Robert Naman, the chemist “she” interviewed, told us that sea water typically has about 5 ppm of oil. The reporter scared us by saying “from 16 ppm to 221 ppm, our results are concerning.” Why? She didn’t tell us if 221 gallons of oil in a million gallons of sea water is fatal to humans or if it is only a problem when she needs ratings. She didn’t tell us if the oil in the marina (the highest concentration she measured) was from Deepwater Horizon or from a leak on the boat she used to dip the water. Marinas usually have higher concentration of oil in the water than beaches. SHE DIDN’T TELL US BECAUSE SHE DIDN’T KNOW. And neither did my Facebook buddy.

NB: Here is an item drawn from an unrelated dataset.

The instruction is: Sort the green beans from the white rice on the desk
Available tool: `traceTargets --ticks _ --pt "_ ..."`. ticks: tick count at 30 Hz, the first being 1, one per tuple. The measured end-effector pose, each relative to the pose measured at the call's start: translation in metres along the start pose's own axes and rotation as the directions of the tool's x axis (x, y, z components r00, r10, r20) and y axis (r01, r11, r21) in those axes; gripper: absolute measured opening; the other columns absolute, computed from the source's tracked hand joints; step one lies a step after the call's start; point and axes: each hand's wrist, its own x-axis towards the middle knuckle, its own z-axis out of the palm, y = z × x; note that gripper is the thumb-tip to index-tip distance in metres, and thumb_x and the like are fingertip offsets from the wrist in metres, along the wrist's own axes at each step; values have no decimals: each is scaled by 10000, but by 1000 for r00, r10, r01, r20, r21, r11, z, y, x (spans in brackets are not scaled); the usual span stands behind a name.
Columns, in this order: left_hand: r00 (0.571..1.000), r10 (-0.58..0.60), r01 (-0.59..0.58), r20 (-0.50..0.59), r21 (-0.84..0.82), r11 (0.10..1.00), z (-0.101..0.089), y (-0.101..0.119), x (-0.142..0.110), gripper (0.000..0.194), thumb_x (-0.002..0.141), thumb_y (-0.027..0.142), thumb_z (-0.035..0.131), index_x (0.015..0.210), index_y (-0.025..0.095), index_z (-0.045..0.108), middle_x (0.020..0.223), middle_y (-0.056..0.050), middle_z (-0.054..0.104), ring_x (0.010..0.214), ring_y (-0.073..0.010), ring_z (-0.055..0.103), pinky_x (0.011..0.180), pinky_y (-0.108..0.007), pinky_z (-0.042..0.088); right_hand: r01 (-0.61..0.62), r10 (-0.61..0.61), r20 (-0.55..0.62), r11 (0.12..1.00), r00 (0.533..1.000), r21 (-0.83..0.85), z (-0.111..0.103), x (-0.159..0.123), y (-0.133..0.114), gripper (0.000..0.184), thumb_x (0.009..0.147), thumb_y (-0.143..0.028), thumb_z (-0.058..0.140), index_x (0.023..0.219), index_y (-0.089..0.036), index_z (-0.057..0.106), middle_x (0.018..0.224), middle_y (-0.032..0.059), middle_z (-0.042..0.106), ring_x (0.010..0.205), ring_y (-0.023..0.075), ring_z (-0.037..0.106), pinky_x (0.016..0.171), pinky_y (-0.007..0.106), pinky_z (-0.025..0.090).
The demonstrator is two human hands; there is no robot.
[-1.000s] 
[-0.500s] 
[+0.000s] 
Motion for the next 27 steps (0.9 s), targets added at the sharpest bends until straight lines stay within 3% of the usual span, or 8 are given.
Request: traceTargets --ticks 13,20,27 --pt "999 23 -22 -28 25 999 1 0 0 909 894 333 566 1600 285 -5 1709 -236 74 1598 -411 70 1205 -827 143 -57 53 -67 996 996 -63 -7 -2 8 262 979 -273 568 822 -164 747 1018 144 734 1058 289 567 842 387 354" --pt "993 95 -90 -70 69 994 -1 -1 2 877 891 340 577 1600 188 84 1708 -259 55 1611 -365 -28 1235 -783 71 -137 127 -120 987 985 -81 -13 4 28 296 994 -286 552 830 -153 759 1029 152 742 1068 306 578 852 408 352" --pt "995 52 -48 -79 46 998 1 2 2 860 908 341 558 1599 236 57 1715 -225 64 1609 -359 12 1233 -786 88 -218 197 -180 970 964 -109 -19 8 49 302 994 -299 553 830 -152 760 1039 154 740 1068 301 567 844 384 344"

But the comment about the sample came from an analytical chemist.

Woo hoo. I Googled. Didn’t find anything about Robert Naman in the ACS rolls. The exploded flask did “contain an unknown component” so they speculated on how bad it was but SHE DIDN’T TELL US WHAT BLEW UP BECAUSE SHE DIDN’T KNOW. And neither did my Facebook buddy.

“News 5 will test that water for chemicals, specifically chemicals linked to the dispersant being used in the Gulf, Corexit,” Ms. Taloney reported alarmingly.

Well, isn’t that special. Mr. Naman doesn’t know what caused the explosion but Ms. Taloney will make sure they hang it on a chemical she knows nothing about.

I’m not a chemist nor do I play one on TV. I have no idea, based on the “WKRG News” report, whether the amount of oil they found is a reasonable average for the areas they sampled, is toxic in the concentrations they did find, or even if it came from Deepwater Horizon. I have no idea because the reporter did such a lousy job. SHE DIDN’T TELL US BECAUSE SHE DIDN’T KNOW. And neither did my Facebook buddy.

Unfortunately, my Facebook buddy (and WKRG “News”) want to make it into something that keeps us scared.

Gulf. Seawater. Explodes. And that, dear reader, is how the media deceives us.